第十一章 中军帐
中军帐里没有热茶。
只有冷透的军粮、半截断矛、三份伤兵册,和一张被血浸过的城防图。
沈照夜坐在主位上,没换甲。
雁回关现存兵一万六千三百二十七人,能上城的不足一万二。伤兵两千一百,重伤七百。弓弩缺弦,滚木不足,火油只剩十一桶。
最要命的是粮。
粮仓主簿跪在帐中,声音发抖。
“回将军,按册应余粮二十日,实余七日。”
沈照夜看着他。
“秦烈死前,查过粮吗?”
主簿额头贴地。
“查过。秦副将怀疑黑石岭粮队不是失踪,是根本没有出京。”
帐中几名将官脸色都变了。
粮队若没出京,就说明京中有人拿雁回关的命做账。
沈照夜问:“秦烈查到谁?”
主簿不敢答。
赵横山一脚踹翻他身边的木凳。
“说!”
主簿闭眼:“秦副将死前,扣了军需官陆槐。可陆槐当夜自尽,留下认罪书,说是他私卖军粮。”
沈照夜拿过认罪书。
字迹潦草,指印歪斜。一个能做军需官的人,临死前认罪,却连粮数都写错。
“不是自尽。”
她把认罪书放到灯上。
纸背透出浅浅油痕。
“这纸在死人手里塞过。墨还没干,人已经断气。”
帐中静了。
青梨低声:“将军,有人杀陆槐灭口。”
沈照夜看向城防图。
北狄前锋压境,城中粮少,军需官被灭口,谢家监军文书先到。每一步都踩在雁回关最薄的骨头上。
她下令。
“封粮仓。赵横山接管军需,青梨查陆槐尸身。所有粮册抄三份,一份留中军帐,一份送城楼,一份由伤兵营保管。”
一名老参将迟疑:“粮册交给伤兵营?”
“伤兵最怕没饭吃。他们看得比谁都紧。”
帐中有人低笑,很快又收住。
沈照夜继续道:“明日起全军减粮三成,主将与士卒同例。违者军法。”
没人反对。
因为她先把自己案上的冷饼掰成两半,留下一半。
军中最怕主将说同甘共苦,却在后帐吃热肉。
沈照夜不会。
议事散后,赵横山留下。
“将军,七日粮,守不住。”
“所以要抢。
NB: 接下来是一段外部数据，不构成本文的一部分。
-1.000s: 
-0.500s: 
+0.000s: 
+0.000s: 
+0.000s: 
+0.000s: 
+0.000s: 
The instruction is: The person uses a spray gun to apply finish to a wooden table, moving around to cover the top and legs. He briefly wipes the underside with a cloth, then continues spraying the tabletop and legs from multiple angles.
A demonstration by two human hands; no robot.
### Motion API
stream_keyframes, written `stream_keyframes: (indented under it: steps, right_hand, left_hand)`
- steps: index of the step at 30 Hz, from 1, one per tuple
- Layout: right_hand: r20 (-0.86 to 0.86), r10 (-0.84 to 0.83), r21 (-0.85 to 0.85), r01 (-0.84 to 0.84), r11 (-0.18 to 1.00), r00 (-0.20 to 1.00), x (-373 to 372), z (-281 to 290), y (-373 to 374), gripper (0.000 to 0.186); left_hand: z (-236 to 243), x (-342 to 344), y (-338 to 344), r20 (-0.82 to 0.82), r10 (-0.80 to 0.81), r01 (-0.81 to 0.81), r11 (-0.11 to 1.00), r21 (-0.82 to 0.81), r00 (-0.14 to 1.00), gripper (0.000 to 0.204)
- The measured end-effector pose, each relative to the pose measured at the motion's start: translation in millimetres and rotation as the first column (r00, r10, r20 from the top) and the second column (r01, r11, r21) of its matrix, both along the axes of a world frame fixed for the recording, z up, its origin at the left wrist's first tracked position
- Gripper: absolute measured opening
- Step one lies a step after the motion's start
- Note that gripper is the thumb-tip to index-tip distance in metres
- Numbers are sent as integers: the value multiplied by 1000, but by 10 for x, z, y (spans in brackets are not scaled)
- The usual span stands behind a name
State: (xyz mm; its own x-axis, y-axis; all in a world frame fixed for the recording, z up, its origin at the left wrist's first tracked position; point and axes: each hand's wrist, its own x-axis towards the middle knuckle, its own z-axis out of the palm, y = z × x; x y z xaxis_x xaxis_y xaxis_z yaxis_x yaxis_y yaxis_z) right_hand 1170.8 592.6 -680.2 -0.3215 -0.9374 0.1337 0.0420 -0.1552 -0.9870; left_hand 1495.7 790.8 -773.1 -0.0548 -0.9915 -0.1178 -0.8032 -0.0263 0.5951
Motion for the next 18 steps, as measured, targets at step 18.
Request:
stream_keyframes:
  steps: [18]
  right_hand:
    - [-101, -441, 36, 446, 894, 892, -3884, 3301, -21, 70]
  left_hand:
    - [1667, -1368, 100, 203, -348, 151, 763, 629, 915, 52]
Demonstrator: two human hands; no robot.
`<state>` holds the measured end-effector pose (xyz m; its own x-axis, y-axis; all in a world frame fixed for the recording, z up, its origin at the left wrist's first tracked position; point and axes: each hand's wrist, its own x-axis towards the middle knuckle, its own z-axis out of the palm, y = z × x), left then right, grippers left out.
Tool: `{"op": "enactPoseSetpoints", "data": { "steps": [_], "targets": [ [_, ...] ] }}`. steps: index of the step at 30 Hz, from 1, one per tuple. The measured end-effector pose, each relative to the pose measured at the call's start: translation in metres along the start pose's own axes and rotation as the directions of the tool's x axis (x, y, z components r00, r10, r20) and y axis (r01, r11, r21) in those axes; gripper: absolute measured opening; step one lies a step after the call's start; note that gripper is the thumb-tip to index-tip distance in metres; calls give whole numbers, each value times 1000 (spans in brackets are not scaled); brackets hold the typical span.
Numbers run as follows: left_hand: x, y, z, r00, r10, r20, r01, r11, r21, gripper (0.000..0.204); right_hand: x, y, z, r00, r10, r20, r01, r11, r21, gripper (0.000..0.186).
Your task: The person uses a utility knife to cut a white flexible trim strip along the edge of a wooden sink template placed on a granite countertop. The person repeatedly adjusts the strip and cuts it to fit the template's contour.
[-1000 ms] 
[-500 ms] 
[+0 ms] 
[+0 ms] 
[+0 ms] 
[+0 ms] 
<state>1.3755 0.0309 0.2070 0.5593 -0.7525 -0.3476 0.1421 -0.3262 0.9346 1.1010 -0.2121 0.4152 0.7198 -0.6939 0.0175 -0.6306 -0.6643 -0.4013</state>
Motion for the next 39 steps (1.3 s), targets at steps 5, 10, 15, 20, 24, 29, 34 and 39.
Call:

”
“抢北狄?”
沈照夜在城防图上点了一个位置。
“苍河对岸,北狄前锋营。他们带了三十日粮。”
赵横山眼睛亮了一下,又很快压住。
“我们兵少。”
“不打营。”
沈照夜抬眼。
“烧粮车,抢马料,让他们比我们先饿。”
守城不是等死。
她回来了,雁回关就不能只守。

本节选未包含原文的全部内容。